Autismo: nova diretriz traz recomendações para diagnóstico e cuidado | F5 News - Sergipe Atualizado

Saúde
Autismo: nova diretriz traz recomendações para diagnóstico e cuidado
Sociedade Brasileira de Neurologia Infantil atualiza orientações e alerta sobre terapias sem comprovação científica
Brasil e Mundo | Por Metrópoles 26/10/2025 15h00 |


A Sociedade Brasileira de Neurologia Infantil (SBNI) publicou uma nova diretriz sobre o diagnóstico e o tratamento do transtorno do espectro autista (TEA).
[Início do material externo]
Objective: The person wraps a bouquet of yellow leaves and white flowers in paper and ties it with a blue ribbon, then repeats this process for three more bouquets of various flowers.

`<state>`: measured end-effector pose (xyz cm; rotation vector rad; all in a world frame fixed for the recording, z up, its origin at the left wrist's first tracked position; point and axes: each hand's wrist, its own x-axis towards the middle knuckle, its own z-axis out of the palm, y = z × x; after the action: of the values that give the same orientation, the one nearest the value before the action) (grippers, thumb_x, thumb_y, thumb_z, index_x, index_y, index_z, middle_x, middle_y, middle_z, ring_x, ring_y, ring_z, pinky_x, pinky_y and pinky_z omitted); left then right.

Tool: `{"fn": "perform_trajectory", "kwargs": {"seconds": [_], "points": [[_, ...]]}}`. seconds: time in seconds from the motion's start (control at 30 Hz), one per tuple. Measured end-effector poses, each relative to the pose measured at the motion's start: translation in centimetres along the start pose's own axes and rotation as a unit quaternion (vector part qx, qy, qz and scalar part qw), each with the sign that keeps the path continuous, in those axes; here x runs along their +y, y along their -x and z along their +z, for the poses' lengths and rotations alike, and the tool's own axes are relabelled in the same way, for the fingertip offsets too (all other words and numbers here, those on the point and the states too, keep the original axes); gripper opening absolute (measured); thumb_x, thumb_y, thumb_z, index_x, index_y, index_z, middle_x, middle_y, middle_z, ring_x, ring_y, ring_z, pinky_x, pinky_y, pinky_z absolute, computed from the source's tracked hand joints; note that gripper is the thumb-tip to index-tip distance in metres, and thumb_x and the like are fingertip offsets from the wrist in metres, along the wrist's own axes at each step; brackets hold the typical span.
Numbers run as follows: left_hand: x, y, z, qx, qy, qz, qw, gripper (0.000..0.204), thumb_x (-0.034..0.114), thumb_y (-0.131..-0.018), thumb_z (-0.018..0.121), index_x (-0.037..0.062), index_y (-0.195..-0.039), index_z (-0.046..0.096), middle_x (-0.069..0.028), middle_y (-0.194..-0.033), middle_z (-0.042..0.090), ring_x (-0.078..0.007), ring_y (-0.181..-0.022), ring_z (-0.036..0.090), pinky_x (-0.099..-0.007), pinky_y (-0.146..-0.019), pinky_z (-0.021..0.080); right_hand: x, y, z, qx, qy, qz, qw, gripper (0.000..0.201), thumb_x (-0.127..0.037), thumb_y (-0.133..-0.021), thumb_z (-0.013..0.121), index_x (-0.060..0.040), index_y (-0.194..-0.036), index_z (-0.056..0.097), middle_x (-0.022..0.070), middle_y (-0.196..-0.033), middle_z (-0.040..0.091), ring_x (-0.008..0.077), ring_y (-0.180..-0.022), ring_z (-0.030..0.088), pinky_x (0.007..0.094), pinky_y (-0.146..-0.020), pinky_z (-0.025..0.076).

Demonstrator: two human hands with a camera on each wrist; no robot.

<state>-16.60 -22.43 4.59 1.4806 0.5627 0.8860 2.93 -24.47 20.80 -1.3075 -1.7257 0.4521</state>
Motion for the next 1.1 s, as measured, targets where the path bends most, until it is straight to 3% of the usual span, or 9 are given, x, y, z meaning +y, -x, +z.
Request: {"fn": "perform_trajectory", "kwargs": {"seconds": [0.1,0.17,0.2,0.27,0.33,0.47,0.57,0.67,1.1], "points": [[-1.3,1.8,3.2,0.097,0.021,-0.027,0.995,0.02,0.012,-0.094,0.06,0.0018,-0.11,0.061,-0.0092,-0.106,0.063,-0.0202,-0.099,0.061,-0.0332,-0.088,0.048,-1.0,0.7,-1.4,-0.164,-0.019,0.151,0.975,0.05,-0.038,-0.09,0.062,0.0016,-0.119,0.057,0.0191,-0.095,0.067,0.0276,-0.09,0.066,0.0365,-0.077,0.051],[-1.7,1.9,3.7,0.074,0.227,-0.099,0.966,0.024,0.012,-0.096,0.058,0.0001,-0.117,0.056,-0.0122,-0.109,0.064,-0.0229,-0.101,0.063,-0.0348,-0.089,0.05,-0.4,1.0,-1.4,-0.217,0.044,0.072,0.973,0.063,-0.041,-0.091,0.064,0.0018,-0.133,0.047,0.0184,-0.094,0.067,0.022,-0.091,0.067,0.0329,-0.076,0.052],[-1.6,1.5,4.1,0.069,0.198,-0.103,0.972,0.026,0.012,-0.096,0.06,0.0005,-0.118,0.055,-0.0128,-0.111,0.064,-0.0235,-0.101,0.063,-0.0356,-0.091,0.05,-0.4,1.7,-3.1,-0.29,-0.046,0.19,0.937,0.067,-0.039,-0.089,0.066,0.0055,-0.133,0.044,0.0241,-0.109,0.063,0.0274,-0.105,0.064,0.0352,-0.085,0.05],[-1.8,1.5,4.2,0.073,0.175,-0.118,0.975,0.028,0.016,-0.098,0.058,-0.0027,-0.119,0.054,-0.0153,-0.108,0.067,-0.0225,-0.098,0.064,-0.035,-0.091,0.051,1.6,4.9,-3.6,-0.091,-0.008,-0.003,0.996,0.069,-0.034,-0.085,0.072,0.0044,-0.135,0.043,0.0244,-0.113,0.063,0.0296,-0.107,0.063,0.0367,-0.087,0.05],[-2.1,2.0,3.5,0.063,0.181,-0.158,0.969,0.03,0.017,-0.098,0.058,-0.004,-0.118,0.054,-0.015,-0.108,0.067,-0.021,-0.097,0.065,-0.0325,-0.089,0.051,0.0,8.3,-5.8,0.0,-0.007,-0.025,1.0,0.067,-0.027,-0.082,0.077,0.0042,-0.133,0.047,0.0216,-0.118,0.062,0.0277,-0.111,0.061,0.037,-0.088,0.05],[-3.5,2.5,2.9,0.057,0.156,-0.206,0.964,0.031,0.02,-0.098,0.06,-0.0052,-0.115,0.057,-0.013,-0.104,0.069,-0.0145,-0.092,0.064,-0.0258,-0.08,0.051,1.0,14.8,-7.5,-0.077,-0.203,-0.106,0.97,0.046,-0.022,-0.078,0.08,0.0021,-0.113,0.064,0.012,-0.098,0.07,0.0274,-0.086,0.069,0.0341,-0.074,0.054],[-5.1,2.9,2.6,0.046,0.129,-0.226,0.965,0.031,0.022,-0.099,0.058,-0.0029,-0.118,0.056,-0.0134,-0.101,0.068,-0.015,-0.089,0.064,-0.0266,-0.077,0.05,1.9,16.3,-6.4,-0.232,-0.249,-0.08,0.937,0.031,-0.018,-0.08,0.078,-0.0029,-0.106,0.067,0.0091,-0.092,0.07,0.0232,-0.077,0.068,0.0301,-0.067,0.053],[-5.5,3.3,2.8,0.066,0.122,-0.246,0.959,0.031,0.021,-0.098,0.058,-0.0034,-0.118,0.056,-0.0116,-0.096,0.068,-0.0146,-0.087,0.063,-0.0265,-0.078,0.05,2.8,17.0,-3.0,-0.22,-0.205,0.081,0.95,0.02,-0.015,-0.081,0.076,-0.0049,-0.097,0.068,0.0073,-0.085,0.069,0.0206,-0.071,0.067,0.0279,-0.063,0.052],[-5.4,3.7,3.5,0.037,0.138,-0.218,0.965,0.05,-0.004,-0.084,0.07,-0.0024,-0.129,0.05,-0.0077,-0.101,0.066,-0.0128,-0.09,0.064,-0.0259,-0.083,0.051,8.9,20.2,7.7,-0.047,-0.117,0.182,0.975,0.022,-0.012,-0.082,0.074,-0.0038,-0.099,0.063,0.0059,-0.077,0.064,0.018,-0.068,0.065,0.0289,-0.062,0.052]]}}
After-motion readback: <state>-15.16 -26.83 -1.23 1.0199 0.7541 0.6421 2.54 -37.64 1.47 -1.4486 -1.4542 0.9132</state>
O documento, publicado em setembro, reúne avanços científicos e novas evidências sobre intervenções e condutas médicas. Seu objetivo é orientar profissionais de saúde, fortalecer práticas com eficácia comprovada e alertar sobre terapias sem respaldo científico.

Entre as abordagens sem evidência estão ozonioterapia, transplante fecal, ômega 3, antiparasitários, dietas restritivas sem indicação médica e suplementação de vitaminas sem deficiência diagnosticada. O uso de canabidiol também segue sem comprovação suficiente para recomendação rotineira em casos de autismo.

Diagnóstico clínico e atenção precoce

O diagnóstico do autismo continua sendo clínico, baseado na observação do comportamento, histórico familiar e entrevistas com pais e cuidadores. A diretriz destaca que sinais podem surgir nos primeiros meses de vida, como falta de contato visual e pouca vocalização, tornando o diagnóstico precoce essencial para o desenvolvimento da criança.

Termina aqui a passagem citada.